The final problem with Treasures is the lack of 'hate' against them – ‘hate’ being a term to describe cards that single out certain colours, strategies, or card types and negatively affects them. You have cards like Collector Ouphe, which turns off the activated abilities of all artifacts, or Culling Ritual which destroys all permanents with mana value two or less, but they're generic abilities that affect lots of other things. There is virtually nothing that specifically hates on Treasures, and certainly not at the frequency or rarity needed to hold back the impact they're having on Magic.

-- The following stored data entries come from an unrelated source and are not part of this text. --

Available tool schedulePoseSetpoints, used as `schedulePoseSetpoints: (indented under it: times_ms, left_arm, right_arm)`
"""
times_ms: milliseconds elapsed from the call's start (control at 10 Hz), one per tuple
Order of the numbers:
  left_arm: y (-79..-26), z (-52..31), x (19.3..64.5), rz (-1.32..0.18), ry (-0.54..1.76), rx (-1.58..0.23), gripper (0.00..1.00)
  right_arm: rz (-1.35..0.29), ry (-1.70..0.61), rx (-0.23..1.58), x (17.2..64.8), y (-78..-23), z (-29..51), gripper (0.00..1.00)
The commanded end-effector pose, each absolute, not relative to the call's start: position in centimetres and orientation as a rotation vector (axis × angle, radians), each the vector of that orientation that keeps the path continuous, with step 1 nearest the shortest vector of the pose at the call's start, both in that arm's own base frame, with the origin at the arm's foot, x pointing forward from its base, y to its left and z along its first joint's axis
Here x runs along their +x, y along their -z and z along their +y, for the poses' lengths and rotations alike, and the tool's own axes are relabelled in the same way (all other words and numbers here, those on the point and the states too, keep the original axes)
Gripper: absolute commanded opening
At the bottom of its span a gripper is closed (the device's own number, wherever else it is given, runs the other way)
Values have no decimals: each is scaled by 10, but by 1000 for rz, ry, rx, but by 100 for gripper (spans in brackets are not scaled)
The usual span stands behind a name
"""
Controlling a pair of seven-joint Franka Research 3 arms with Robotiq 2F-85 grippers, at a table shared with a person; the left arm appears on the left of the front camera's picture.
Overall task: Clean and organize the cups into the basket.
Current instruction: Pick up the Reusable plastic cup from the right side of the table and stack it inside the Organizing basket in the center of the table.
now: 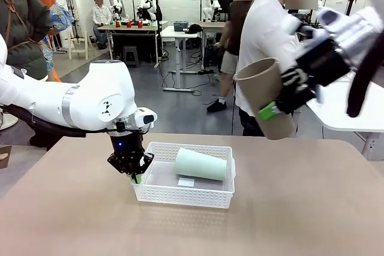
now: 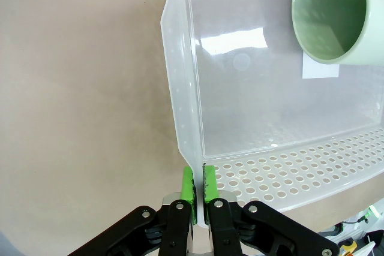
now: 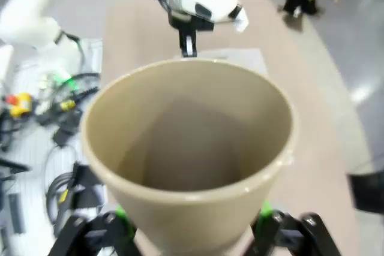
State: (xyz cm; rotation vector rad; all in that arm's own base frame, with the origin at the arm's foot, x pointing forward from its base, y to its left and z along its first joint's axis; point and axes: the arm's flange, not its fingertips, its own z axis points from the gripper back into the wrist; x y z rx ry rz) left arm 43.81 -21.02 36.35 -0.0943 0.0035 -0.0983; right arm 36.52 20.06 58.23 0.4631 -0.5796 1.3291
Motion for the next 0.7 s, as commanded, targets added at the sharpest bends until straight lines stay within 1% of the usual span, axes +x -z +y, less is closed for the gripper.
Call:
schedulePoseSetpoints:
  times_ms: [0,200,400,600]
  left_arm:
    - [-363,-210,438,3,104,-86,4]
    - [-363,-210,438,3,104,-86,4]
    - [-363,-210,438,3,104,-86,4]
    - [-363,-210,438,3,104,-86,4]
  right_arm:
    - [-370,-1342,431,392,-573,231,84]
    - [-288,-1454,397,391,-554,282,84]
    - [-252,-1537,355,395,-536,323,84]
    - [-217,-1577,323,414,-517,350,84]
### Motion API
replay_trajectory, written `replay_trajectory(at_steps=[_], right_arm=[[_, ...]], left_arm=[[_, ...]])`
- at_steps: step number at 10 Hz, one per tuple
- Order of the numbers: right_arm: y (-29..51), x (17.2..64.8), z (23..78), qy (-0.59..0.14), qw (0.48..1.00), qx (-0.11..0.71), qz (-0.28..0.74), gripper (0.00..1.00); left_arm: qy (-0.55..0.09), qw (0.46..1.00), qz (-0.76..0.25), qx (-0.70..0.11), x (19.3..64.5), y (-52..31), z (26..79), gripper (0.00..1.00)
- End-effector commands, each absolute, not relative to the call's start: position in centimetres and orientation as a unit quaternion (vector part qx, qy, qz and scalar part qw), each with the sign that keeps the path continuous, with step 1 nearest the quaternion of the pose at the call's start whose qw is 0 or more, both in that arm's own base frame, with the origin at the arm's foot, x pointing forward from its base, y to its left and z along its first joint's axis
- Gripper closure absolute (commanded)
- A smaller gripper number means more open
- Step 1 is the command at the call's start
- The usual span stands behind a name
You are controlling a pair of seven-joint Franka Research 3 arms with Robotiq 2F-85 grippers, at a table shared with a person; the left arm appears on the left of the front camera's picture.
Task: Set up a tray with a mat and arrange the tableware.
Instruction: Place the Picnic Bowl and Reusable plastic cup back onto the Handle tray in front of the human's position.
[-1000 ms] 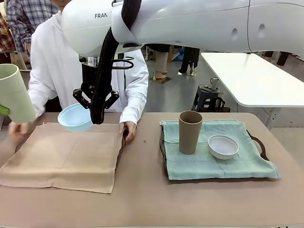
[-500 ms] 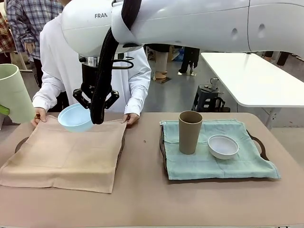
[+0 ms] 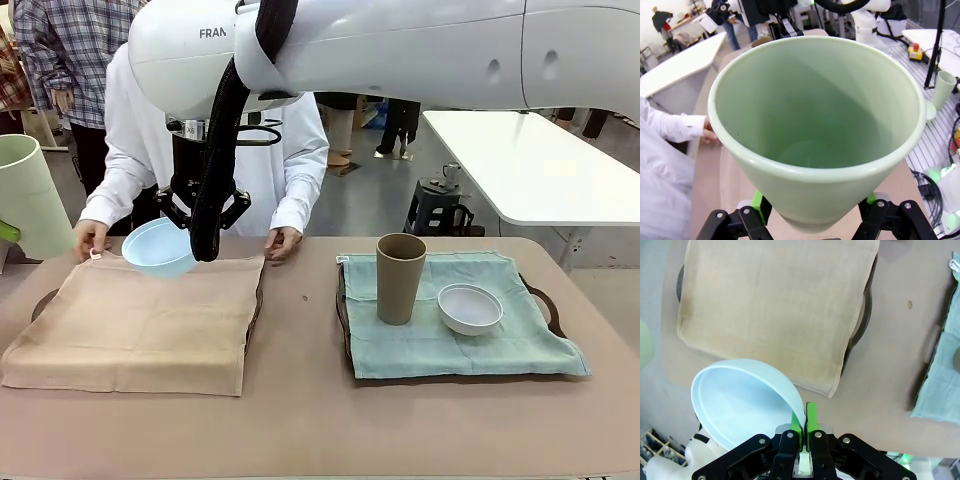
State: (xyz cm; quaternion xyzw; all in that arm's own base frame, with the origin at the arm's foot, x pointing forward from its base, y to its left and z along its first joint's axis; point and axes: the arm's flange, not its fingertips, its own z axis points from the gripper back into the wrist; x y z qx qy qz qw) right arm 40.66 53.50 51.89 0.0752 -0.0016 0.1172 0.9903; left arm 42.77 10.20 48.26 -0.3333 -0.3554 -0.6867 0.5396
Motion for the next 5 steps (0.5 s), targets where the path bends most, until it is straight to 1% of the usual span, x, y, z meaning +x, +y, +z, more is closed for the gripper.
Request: replay_trajectory(at_steps=[1, 5], right_arm=[[53.52, 40.65, 52.04, 0.000, 0.991, 0.072, 0.117, 1.00], [53.52, 40.65, 52.04, 0.000, 0.991, 0.072, 0.117, 1.00]], left_arm=[[-0.355, 0.535, -0.693, -0.328, 42.70, 10.28, 48.34, 1.00], [-0.355, 0.535, -0.693, -0.328, 42.70, 10.28, 48.34, 1.00]])
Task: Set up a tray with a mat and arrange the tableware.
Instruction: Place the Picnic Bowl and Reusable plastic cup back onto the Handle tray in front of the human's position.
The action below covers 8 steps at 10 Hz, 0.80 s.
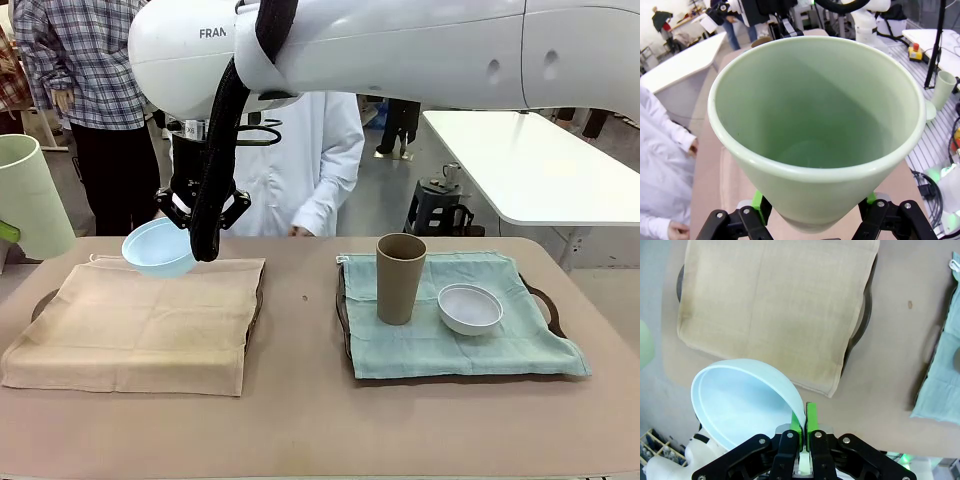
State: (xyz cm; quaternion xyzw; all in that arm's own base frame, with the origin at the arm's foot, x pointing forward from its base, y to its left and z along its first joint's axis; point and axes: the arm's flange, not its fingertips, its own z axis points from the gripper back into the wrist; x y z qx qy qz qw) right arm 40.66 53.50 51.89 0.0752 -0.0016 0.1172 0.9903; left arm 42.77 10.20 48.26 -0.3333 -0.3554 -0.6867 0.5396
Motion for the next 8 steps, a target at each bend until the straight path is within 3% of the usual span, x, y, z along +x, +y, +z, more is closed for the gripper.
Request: replay_trajectory(at_steps=[1, 2, 5, 8], right_arm=[[53.5, 40.7, 51.9, -0.002, 0.990, 0.075, 0.117, 0.95], [53.2, 41.6, 51.2, -0.029, 0.989, 0.084, 0.117, 0.95], [52.9, 45.7, 46.6, -0.051, 0.991, 0.082, 0.090, 0.95], [54.1, 49.2, 42.1, -0.013, 0.994, 0.076, 0.084, 0.95]], left_arm=[[-0.355, 0.535, -0.693, -0.328, 42.7, 10.3, 48.3, 1.00], [-0.355, 0.540, -0.687, -0.333, 42.8, 10.2, 48.3, 0.18], [-0.366, 0.534, -0.681, -0.343, 46.6, 10.3, 43.1, 0.18], [-0.381, 0.536, -0.667, -0.351, 50.0, 10.1, 38.8, 0.18]])
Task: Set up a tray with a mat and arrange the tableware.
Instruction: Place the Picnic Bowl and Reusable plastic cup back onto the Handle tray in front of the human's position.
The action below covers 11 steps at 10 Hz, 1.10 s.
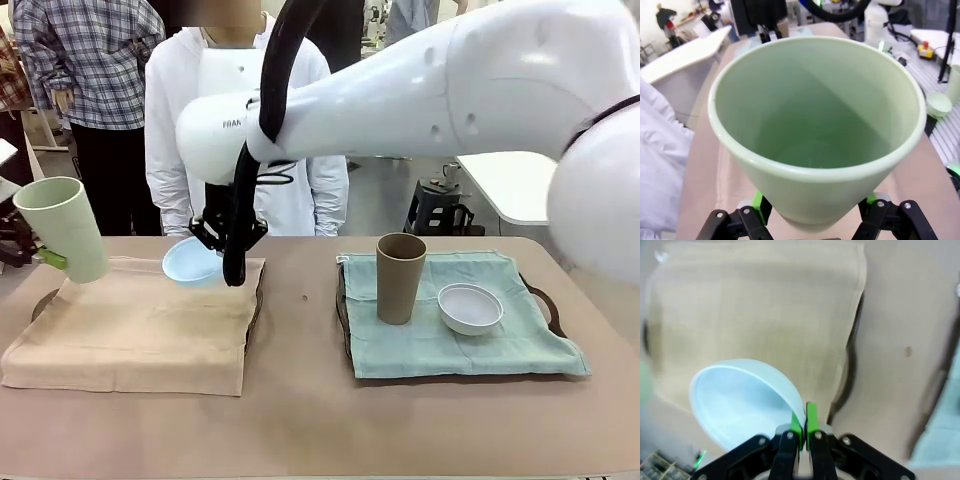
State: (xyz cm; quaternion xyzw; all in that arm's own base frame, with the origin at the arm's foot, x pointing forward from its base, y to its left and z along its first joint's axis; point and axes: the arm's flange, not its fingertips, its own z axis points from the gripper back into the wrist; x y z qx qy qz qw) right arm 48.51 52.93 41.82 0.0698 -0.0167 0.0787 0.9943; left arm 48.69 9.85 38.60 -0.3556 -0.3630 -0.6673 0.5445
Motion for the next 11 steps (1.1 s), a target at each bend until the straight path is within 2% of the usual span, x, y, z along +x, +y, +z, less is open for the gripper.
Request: replay_trajectory(at_steps=[1, 5, 6, 11], right_arm=[[54.3, 49.7, 41.1, -0.002, 0.993, 0.083, 0.085, 0.95], [53.6, 50.1, 41.1, -0.007, 0.994, 0.089, 0.065, 0.95], [54.0, 49.8, 39.9, -0.010, 0.994, 0.077, 0.076, 0.95], [54.0, 50.5, 38.9, -0.013, 0.991, 0.089, 0.098, 0.95]], left_arm=[[-0.384, 0.542, -0.655, -0.359, 50.9, 10.1, 37.8, 0.18], [-0.347, 0.570, -0.633, -0.392, 52.2, 9.9, 35.5, 0.18], [-0.365, 0.555, -0.646, -0.376, 51.7, 10.0, 34.9, 0.18], [-0.358, 0.555, -0.642, -0.389, 51.9, 9.6, 33.4, 0.18]])
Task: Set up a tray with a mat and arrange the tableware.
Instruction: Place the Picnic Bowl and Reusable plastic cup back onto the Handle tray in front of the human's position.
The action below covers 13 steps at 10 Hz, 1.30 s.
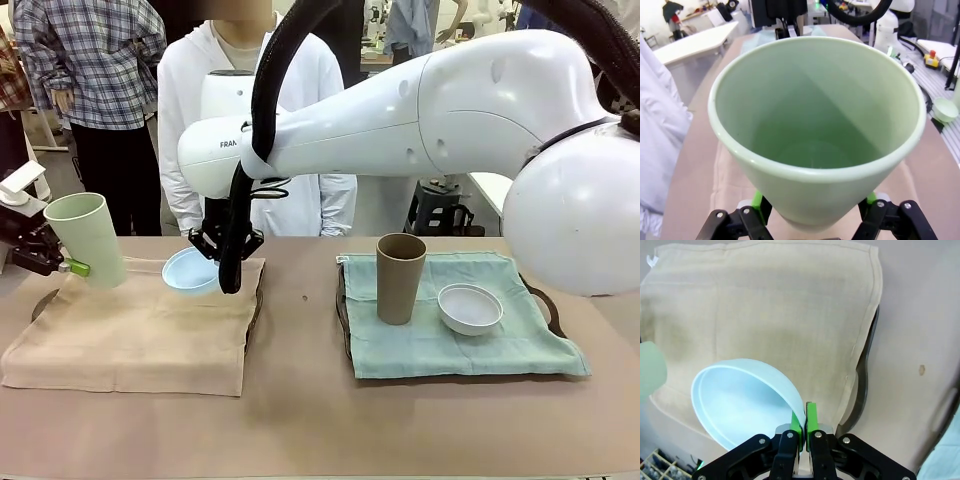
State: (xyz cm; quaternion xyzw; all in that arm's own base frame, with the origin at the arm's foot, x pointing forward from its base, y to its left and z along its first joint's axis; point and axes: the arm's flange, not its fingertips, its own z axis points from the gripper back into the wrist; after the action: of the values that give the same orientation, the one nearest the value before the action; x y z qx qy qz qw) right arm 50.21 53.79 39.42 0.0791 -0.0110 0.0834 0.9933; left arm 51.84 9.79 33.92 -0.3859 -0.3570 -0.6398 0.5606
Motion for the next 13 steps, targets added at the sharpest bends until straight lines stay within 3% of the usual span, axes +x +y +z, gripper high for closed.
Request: replay_trajectory(at_steps=[1, 11, 12, 13], right_arm=[[54.2, 50.6, 38.5, -0.013, 0.991, 0.086, 0.104, 0.95], [55.0, 52.1, 34.0, 0.010, 0.990, 0.079, 0.118, 0.95], [55.0, 52.2, 33.9, 0.011, 0.990, 0.080, 0.118, 0.89], [54.9, 52.2, 33.9, 0.012, 0.990, 0.080, 0.119, 0.70]], left_arm=[[-0.362, 0.553, -0.641, -0.390, 52.3, 9.5, 32.7, 0.18], [-0.340, 0.543, -0.665, -0.383, 54.5, 9.2, 27.7, 0.18], [-0.334, 0.546, -0.666, -0.383, 54.6, 9.3, 27.6, 0.04], [-0.330, 0.548, -0.665, -0.384, 54.6, 9.2, 27.5, 0.00]])
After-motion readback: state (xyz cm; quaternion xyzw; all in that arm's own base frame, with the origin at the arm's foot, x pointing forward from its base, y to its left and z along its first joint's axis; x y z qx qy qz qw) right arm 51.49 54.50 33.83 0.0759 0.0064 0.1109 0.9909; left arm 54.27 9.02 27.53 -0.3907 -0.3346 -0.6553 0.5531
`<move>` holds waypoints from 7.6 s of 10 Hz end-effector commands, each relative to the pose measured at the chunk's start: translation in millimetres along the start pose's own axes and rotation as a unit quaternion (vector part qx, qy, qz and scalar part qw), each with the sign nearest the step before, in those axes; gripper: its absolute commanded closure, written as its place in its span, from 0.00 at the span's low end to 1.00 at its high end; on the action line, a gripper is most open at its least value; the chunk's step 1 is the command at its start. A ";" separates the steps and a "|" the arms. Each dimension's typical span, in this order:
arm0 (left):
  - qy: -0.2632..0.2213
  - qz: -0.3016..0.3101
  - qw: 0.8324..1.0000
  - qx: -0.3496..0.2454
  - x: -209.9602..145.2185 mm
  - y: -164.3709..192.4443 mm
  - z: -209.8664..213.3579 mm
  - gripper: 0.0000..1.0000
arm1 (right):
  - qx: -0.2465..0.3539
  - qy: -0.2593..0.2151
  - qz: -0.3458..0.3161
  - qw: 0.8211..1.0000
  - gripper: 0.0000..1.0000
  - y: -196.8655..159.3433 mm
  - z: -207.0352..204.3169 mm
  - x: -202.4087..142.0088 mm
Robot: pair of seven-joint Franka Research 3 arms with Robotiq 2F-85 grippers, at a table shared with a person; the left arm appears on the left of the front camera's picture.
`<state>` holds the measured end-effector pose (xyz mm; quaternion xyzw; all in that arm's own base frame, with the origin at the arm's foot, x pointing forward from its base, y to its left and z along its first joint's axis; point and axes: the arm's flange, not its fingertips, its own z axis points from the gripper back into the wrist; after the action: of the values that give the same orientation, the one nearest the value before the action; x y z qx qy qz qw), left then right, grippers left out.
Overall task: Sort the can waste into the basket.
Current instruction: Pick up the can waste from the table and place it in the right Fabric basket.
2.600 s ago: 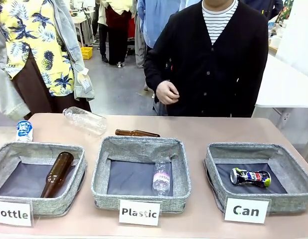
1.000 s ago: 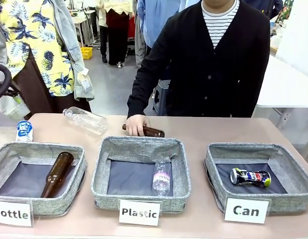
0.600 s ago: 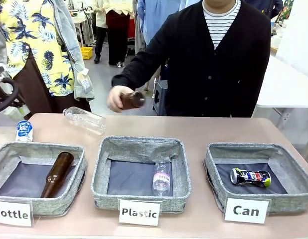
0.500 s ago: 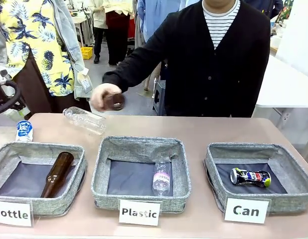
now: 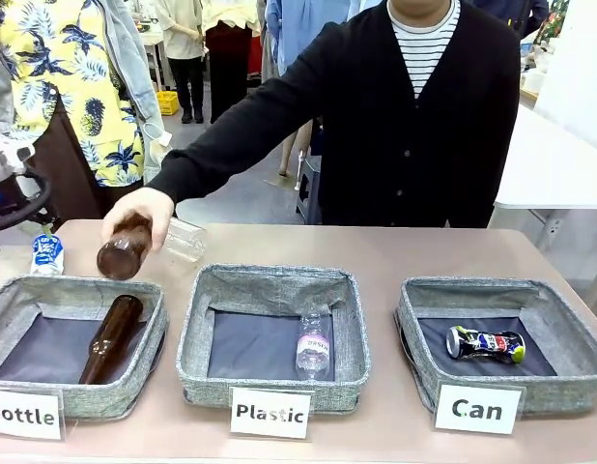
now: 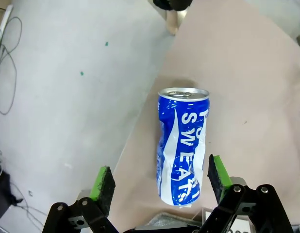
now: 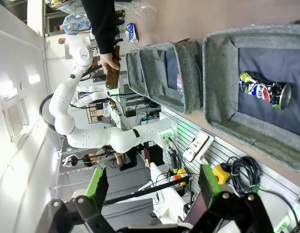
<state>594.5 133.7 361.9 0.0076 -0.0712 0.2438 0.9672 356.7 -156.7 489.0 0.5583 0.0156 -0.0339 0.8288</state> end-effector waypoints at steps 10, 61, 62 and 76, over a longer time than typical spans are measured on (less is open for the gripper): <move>-0.022 -0.234 0.919 -0.317 -58.1 226.1 179.4 0.00 | -0.013 0.001 0.009 1.000 0.00 -0.7 2.6 -2.4; -0.015 -0.185 0.962 -0.198 17.9 140.3 100.3 1.00 | -0.013 0.001 0.009 1.000 0.00 -0.7 2.6 -2.4; -0.032 -0.193 0.955 -0.222 10.0 177.7 119.6 1.00 | -0.013 0.001 0.009 1.000 0.00 -0.7 2.6 -2.4; -0.072 -0.696 0.646 -0.305 -179.5 15.1 206.9 0.61 | -0.013 0.001 0.009 1.000 0.00 -0.7 2.6 -2.4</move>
<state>387.2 7.8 542.7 -0.2178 -0.1779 -0.5403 0.7931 356.5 -156.9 489.6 0.5572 0.0149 -0.0344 0.8295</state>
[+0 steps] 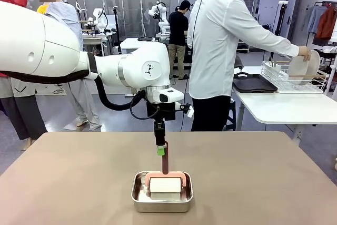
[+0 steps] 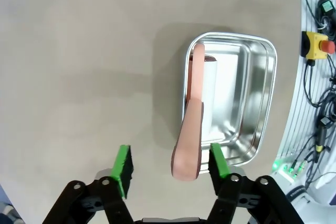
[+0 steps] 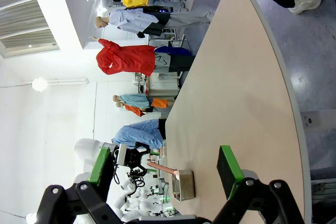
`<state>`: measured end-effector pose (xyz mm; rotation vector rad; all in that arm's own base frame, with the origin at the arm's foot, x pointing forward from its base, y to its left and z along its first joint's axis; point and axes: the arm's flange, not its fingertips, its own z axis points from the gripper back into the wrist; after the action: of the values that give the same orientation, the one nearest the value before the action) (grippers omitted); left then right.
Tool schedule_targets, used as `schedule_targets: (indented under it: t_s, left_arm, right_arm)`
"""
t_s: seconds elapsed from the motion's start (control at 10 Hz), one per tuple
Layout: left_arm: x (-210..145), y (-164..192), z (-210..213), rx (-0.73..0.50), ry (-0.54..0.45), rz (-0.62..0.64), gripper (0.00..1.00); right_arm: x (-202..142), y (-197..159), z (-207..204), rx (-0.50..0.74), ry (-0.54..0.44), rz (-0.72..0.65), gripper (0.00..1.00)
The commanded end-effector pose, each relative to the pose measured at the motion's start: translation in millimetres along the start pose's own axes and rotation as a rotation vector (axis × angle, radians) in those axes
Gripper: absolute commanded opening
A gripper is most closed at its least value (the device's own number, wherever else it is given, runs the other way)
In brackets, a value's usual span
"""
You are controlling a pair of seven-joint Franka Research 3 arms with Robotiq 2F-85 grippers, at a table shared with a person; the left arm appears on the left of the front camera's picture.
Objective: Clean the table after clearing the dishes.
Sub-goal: Place the Lint Roller back on top of the Airtight Container.
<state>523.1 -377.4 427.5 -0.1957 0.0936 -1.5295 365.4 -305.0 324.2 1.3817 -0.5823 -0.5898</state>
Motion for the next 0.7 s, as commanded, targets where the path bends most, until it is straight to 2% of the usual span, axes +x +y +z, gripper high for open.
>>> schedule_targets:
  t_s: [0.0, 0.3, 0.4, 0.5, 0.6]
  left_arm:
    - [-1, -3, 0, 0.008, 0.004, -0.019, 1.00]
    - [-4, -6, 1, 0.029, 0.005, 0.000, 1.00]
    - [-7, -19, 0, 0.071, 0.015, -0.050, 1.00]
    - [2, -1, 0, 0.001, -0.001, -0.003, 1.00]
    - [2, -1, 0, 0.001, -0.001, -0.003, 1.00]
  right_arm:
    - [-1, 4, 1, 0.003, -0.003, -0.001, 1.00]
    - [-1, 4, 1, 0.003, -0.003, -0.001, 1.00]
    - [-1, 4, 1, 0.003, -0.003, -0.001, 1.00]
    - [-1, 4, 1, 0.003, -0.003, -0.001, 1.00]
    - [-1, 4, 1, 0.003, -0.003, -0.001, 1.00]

Speaking specifically about Bootleggers' Stash, it's hard not to break this. In the early stages of the game, you'll be tapping every land just to get a few extra Treasures, and later on you'll easily be throwing out 20 or 30 of them every turn. Just one Doubling Season, Seedborn Muse, Goldspan Dragon, or Academy Manufactor can send this thing into the stratosphere. God knows how people use it to get easy wins with cards like 168澳洲幸运5开奖网:Revel in Riches or Fathom Fleet Swordjack. While it's a bit gauche to describe a freshly announced card as ‘broken’, I can't see any other way to describe Bootleggers' Stash. This is the Great Henge of New Capenna, and not in a good way.

Dockside Extortionist by Forrest Imel
Dockside Extortionist by Forrest Imel

While Wizards always has its ear close to the ground as far as balance goes, it feels as though Treasures have been a major blind spot. What started as a nice, thematic way to give colours bad at ramping some extra mana in a set all about pirates and hunting for a hidden city of gold has turned into possibly the most warping currency Magic has ever had. We need not just fewer Treasure cards, but also a tightening on which colours have access to it, and cards that specifically punish players for making a buttload of them and rushing ahead of the rest of the table. But, unfortunately, we're likely a few years away from that at least thanks to Magic's two-years-ahead development schedule, and so, for now, we're in the era where Bootleggers' Stash is the hottest new kill-on-sight card everybody has to deal with.